The spins have two orientations, \(s_{i} = \pm 1\), which only interact with their *nearest neighbors. There are more complicated versions of the Ising model (which we won’t use in the main part of the assignment) whose energy terms have a different value \(J_{ij}\) for every bond \((i,j)\) - i.e. \(J_{ij} s_i s_j\) or an additional term for a magnetic field \(\sum_i h_i s_i\).

A configuration of an Ising model is a specification of every moment’s orientation — an assignment of values to the \(s_i\) variable for all moments in the system. For our purposes, configurations are ‘snapshots’ of the system which our simulator will hold in memory, like a vector containing \(\pm 1\) in its \(i\)th entry to specify whether moment \(i\) points up or down.

Statistical Mechanics#

There are a couple facts we need to know about statistical mechanics.

(1) We can specify configurations of our system \(c.\) In the case of an Ising model, the configuration is the orientation of each spin.

(2) Each configuration \(c\) has an energy \(E(c)\). We’ve already seen this for the Ising model.

(3) For classical systems in contact with an energy reservoir of temperature \(T\), the probability \(P\) of finding the system in configuration \(c\) is

\(P(c) = \frac{e^{-\beta E(c)}}{\sum_c e^{-\beta E(c)}}\)

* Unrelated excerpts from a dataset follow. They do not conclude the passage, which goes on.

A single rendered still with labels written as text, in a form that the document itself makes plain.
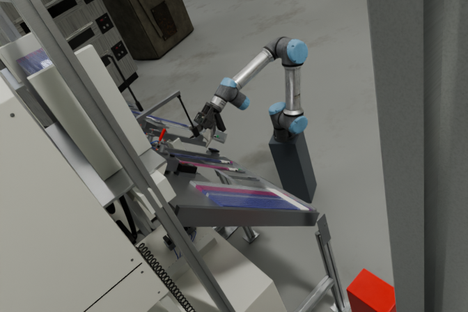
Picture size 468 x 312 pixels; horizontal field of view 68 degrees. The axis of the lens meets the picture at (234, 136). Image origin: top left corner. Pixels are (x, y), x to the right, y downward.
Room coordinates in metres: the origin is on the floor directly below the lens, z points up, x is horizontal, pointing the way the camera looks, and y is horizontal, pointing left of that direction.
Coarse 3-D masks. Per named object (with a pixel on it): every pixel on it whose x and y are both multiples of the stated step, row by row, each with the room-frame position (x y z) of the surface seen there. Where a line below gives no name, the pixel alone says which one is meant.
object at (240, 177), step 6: (198, 156) 1.51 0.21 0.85; (204, 162) 1.43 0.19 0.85; (210, 162) 1.43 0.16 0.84; (216, 162) 1.46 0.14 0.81; (234, 168) 1.44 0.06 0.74; (222, 174) 1.29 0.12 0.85; (228, 174) 1.29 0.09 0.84; (234, 174) 1.31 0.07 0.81; (240, 174) 1.34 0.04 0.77; (246, 174) 1.37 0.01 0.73; (234, 180) 1.21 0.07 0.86; (240, 180) 1.22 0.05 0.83; (246, 180) 1.25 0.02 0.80; (252, 180) 1.28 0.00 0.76; (258, 180) 1.29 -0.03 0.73; (252, 186) 1.18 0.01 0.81; (258, 186) 1.20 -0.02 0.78; (264, 186) 1.23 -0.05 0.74
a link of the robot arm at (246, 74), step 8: (272, 40) 1.80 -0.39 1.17; (264, 48) 1.79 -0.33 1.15; (272, 48) 1.77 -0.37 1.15; (256, 56) 1.78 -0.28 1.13; (264, 56) 1.76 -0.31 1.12; (272, 56) 1.75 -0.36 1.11; (248, 64) 1.76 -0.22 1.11; (256, 64) 1.74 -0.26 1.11; (264, 64) 1.74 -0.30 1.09; (240, 72) 1.73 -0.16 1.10; (248, 72) 1.72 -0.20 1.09; (256, 72) 1.73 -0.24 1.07; (240, 80) 1.70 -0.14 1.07; (248, 80) 1.71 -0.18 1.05; (240, 88) 1.69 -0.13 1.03
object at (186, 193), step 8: (168, 176) 1.05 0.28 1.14; (176, 176) 1.07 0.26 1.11; (200, 176) 1.14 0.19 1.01; (176, 184) 0.98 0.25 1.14; (184, 184) 1.00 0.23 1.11; (176, 192) 0.90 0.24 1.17; (184, 192) 0.91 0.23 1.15; (192, 192) 0.93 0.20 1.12; (200, 192) 0.95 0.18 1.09; (176, 200) 0.83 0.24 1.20; (184, 200) 0.84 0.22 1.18; (192, 200) 0.86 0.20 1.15; (200, 200) 0.87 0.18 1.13; (208, 200) 0.89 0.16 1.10
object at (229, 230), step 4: (168, 140) 1.79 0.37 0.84; (172, 140) 1.77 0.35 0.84; (176, 140) 1.76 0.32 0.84; (172, 144) 1.74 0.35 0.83; (176, 144) 1.75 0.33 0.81; (180, 144) 1.76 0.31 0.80; (176, 148) 1.74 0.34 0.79; (180, 148) 1.76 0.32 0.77; (184, 148) 1.77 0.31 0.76; (224, 228) 1.74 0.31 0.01; (228, 228) 1.73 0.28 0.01; (232, 228) 1.72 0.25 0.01; (236, 228) 1.70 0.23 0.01; (220, 232) 1.73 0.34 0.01; (224, 232) 1.71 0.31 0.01; (228, 232) 1.70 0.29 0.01; (232, 232) 1.69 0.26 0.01; (224, 236) 1.68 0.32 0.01; (228, 236) 1.66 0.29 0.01
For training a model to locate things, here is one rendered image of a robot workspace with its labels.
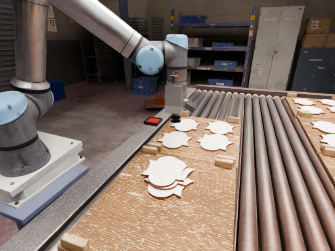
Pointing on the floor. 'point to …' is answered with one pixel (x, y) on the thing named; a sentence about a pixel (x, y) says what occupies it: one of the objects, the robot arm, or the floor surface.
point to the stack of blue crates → (57, 89)
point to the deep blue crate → (144, 85)
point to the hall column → (123, 56)
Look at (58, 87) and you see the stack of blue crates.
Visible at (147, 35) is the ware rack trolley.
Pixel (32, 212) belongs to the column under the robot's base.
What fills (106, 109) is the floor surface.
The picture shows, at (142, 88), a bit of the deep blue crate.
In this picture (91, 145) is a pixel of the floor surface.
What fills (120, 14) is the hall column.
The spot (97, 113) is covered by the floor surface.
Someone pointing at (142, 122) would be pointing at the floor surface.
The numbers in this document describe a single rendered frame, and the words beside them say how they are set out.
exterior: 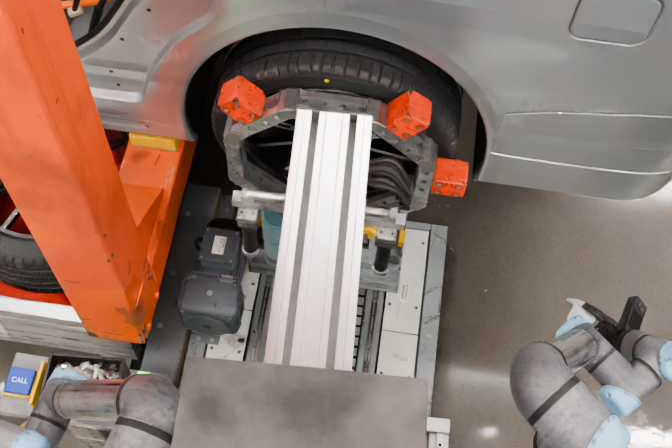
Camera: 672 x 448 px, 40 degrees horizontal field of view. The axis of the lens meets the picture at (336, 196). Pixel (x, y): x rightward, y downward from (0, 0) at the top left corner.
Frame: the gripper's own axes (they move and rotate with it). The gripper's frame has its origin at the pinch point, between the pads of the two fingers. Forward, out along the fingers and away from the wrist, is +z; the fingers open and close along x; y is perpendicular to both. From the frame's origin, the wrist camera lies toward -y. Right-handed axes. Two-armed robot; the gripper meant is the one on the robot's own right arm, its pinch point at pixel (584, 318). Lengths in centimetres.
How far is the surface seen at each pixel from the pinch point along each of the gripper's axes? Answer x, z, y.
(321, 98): -78, 25, 12
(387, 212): -49, 15, 19
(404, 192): -48, 19, 11
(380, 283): -3, 91, 16
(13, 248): -88, 95, 92
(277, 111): -82, 28, 21
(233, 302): -37, 76, 56
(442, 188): -37.2, 30.9, -1.0

where \(E(c)\) is the configuration’s energy and \(\beta \equiv 1/(kT)\) with \(k\) Boltzmann’s constant and \(T\) is the temperature. We will work in units where \(k=1.\)

Markov Chains#

We have just learned that statistical mechanics tells us that if we look at the system, each configuration \(c\) appears with probability \(P(c)\sim \exp(-\beta E(c))\). Our first goal is to implement an algorithm which gives us configurations \(c\) with probability \(P(c)\).

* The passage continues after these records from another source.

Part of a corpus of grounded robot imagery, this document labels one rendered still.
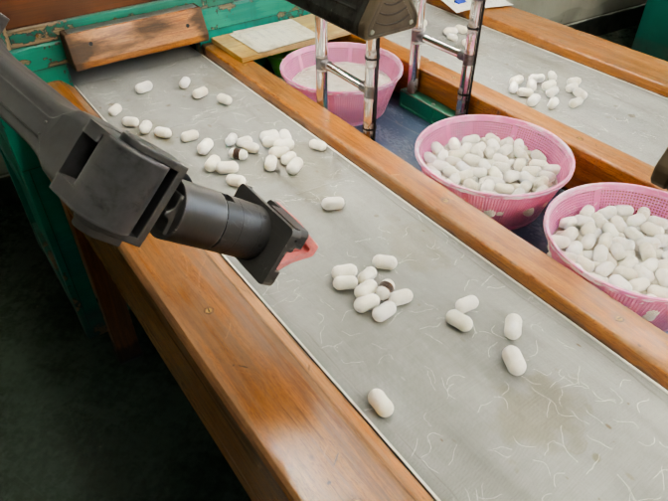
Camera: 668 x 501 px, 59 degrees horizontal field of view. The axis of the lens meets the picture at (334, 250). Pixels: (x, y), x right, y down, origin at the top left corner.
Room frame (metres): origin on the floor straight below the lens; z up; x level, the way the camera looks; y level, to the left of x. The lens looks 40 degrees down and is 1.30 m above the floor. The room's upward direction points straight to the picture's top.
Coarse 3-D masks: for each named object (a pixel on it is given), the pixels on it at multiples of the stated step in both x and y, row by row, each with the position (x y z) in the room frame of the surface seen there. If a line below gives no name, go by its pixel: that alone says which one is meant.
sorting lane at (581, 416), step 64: (192, 64) 1.32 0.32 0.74; (128, 128) 1.02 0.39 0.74; (192, 128) 1.02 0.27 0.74; (256, 128) 1.02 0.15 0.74; (256, 192) 0.80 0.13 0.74; (320, 192) 0.80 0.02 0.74; (384, 192) 0.80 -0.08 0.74; (320, 256) 0.64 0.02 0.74; (448, 256) 0.64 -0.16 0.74; (320, 320) 0.52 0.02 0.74; (384, 384) 0.42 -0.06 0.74; (448, 384) 0.42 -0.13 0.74; (512, 384) 0.42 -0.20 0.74; (576, 384) 0.42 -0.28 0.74; (640, 384) 0.42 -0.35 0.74; (448, 448) 0.34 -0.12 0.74; (512, 448) 0.34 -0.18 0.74; (576, 448) 0.34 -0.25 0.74; (640, 448) 0.34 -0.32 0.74
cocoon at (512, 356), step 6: (504, 348) 0.46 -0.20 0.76; (510, 348) 0.45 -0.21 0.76; (516, 348) 0.46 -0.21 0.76; (504, 354) 0.45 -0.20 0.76; (510, 354) 0.45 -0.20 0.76; (516, 354) 0.45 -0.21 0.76; (504, 360) 0.45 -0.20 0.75; (510, 360) 0.44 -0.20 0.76; (516, 360) 0.44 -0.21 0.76; (522, 360) 0.44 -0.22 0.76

One such algorithm is markov chain Monte Carlo.

A Markov chain is a process where you are at some state \(c\) (i.e. a configuration) and then you choose another state \(c'\) with a probability that only depends on \(c\). In other words, you can’t use the fact that previously you were at configuration \(b\) to decide the probability \(P(c \rightarrow c')\) you’re going to go from \(c\) to \(c'\). This process is called a memoryless process.

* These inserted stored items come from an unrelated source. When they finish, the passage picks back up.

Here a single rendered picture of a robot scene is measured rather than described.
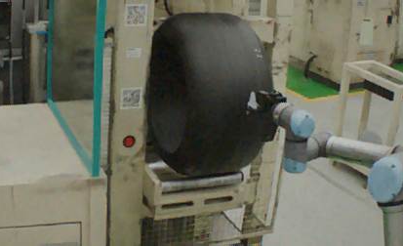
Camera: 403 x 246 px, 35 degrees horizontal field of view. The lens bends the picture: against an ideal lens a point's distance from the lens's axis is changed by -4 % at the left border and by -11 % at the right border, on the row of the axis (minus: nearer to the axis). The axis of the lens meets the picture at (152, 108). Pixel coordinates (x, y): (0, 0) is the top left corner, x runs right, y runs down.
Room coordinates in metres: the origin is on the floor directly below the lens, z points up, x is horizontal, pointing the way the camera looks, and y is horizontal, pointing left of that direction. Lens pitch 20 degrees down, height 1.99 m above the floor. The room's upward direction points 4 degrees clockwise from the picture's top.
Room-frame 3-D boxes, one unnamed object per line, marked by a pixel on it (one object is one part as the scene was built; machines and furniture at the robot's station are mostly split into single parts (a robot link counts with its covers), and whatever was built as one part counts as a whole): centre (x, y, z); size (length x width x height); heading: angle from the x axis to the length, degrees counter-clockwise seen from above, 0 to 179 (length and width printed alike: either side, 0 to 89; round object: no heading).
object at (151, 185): (2.33, 0.03, 0.90); 0.40 x 0.03 x 0.10; 21
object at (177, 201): (2.27, -0.18, 0.83); 0.36 x 0.09 x 0.06; 111
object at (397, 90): (4.37, -1.66, 0.40); 0.60 x 0.35 x 0.80; 30
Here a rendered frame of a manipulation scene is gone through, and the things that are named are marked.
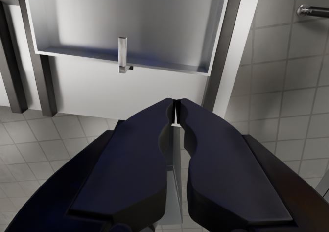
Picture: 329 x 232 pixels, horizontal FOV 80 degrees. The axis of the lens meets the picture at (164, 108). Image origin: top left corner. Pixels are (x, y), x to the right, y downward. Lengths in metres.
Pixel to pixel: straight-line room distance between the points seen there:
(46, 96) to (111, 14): 0.18
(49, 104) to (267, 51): 1.18
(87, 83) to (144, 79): 0.10
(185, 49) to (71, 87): 0.21
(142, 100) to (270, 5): 1.05
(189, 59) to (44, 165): 1.81
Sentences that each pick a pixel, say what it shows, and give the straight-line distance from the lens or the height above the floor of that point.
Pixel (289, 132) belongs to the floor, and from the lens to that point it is 1.66.
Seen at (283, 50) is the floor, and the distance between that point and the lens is 1.37.
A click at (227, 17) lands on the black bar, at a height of 0.90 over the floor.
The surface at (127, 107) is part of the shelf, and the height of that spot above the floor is 0.88.
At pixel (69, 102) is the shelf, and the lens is 0.41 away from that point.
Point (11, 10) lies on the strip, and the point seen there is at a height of 0.88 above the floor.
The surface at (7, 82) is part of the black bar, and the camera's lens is 0.43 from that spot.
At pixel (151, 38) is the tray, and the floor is 0.88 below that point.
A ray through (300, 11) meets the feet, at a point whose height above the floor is 0.01.
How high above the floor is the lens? 1.20
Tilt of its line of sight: 62 degrees down
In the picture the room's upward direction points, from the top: 174 degrees counter-clockwise
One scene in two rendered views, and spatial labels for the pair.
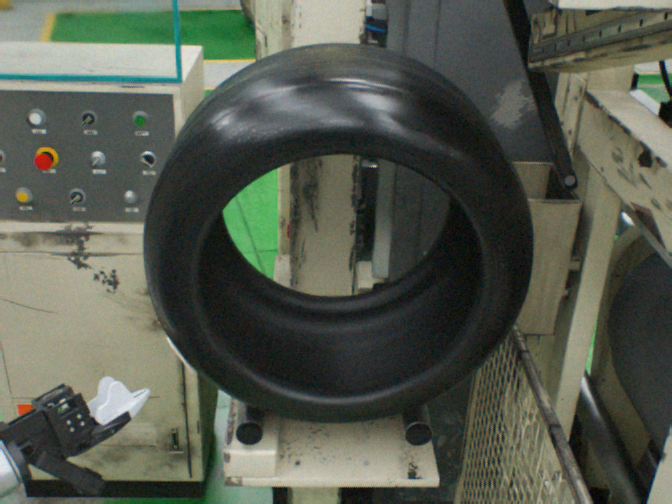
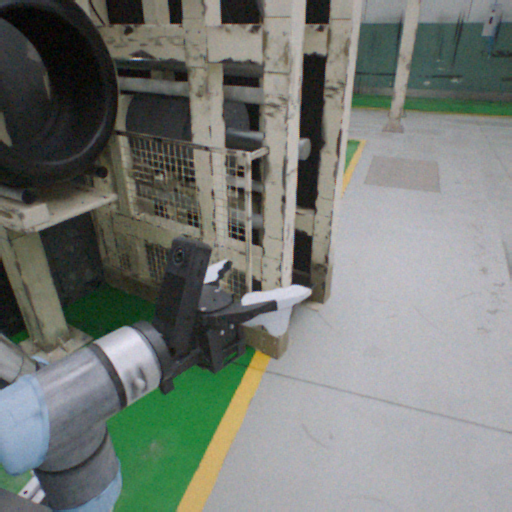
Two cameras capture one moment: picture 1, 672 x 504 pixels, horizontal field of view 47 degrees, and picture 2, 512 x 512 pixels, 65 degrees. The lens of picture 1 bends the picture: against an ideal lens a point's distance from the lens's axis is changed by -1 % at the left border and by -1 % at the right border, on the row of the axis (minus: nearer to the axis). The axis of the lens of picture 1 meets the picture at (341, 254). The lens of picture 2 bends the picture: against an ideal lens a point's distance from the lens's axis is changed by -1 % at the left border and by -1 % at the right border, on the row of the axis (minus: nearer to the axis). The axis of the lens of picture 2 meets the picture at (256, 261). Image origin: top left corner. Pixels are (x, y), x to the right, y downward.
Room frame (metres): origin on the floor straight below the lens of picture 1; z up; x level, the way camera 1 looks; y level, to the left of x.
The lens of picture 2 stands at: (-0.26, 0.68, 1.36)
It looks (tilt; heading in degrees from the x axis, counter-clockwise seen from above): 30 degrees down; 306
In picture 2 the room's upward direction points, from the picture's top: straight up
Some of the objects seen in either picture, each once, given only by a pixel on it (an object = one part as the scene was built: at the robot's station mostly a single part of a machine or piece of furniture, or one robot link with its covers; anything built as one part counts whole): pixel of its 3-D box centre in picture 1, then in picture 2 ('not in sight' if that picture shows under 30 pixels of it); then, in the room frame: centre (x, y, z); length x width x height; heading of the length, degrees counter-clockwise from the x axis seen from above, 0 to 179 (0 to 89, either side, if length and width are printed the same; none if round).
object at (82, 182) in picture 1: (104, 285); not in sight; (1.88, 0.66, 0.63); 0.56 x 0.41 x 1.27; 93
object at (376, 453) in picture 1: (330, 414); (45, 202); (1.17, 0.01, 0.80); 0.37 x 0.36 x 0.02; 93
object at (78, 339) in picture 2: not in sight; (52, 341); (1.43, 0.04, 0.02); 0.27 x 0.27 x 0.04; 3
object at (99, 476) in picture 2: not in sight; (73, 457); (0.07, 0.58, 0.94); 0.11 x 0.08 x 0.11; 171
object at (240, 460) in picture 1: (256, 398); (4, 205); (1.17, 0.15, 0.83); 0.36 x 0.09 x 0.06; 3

As long as you do a (non-pathalogical) random walk in a memoryless way, you’re guaranteed that, after walking around enough, that the probability you are in configuration \(c\) is some \(\pi(c)\). \(\pi\) is called the stationary distribution. Different markov chains will have different stationary distributions. A Markov chain is non-pathological if:

  • It is aperiodic; it doesn’t cycle between configurations in a subset of the system’s full configuration space.

  • It is connected; given two configurations, there is a path with non-zero probability that the chain could (but not necessarily will) follow to get from one to the other.

To simulate the Ising model, we wish to build a markov chain which has the stationary distribution \(\pi(c) \sim \exp(-\beta E_c)\). We will do so with a very famous algorithm which lets us build a Markov chain for any \(\pi(c)\) we want.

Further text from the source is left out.